• Directions for this task
Working from the listing below, pick each line containing the word "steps" and copy it.

+++++

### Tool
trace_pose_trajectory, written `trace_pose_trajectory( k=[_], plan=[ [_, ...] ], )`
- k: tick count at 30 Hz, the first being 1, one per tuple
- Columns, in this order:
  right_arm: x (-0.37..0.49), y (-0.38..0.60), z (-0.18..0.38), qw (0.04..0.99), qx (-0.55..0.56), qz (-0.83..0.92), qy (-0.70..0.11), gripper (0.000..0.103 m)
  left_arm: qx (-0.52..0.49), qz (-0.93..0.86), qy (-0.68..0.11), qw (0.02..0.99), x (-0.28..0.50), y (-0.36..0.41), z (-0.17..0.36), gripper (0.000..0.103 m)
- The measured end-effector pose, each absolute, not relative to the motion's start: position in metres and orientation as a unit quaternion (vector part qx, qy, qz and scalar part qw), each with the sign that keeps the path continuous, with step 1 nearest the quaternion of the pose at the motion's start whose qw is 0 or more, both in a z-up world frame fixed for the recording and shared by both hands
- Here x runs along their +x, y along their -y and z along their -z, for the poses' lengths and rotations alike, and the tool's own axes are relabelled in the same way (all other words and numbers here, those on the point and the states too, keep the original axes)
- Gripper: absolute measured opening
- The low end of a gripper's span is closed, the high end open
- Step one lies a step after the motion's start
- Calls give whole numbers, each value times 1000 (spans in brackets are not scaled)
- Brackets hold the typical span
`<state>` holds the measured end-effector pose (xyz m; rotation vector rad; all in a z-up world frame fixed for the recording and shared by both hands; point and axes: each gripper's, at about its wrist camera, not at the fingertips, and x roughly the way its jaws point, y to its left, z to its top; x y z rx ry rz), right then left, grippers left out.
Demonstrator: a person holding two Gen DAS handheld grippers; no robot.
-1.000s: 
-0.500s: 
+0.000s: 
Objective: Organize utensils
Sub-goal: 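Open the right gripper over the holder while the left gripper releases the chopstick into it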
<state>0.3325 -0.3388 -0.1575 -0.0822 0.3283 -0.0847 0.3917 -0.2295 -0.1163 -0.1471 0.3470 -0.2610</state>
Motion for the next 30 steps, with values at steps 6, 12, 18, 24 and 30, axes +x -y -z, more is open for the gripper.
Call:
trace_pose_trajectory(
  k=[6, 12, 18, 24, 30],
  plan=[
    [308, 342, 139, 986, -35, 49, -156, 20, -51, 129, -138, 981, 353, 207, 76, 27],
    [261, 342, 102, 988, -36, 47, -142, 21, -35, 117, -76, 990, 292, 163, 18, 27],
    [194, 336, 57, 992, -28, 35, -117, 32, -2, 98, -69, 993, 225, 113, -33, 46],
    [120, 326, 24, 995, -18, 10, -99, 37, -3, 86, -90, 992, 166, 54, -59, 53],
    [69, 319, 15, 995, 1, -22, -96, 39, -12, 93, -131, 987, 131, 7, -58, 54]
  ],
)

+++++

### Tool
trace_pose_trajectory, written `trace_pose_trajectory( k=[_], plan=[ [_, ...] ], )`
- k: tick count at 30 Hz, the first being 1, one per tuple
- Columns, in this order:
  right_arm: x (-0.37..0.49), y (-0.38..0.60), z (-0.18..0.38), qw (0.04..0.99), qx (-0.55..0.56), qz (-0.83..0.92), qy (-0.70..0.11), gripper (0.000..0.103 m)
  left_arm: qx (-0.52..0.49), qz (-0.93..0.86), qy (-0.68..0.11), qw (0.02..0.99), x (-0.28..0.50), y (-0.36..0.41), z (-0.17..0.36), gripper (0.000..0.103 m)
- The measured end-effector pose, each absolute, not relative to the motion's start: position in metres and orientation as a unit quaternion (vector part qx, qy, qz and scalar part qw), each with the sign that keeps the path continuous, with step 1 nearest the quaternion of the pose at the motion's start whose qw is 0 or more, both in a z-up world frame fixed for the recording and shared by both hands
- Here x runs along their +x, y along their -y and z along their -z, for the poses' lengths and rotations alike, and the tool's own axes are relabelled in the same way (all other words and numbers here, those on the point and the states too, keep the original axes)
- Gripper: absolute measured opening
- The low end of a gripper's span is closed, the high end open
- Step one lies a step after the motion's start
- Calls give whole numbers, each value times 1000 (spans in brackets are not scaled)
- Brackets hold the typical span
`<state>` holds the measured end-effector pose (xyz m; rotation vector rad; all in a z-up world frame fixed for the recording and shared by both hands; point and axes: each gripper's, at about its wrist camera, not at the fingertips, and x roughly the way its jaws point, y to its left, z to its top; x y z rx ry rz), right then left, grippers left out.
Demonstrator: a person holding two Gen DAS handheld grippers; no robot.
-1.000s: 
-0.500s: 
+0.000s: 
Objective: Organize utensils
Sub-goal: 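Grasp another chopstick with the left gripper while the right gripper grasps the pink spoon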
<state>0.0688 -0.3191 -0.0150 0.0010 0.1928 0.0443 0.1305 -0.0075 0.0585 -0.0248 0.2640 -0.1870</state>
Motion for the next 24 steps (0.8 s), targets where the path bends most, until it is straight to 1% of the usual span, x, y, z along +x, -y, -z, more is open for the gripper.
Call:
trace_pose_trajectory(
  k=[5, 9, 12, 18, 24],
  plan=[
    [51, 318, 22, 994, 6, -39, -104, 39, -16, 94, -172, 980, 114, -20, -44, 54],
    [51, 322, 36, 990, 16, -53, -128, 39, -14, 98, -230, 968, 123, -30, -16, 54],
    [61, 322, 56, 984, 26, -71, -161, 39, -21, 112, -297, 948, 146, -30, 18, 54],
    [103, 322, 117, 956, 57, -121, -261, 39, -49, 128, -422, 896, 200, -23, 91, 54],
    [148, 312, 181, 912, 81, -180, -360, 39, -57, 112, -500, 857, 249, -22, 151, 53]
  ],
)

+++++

• Result of this task
Motion for the next 30 steps, with values at steps 6, 12, 18, 24 and 30, axes +x -y -z, more is open for the gripper.
Motion for the next 24 steps (0.8 s), targets where the path bends most, until it is straight to 1% of the usual span, x, y, z along +x, -y, -z, more is open for the gripper.

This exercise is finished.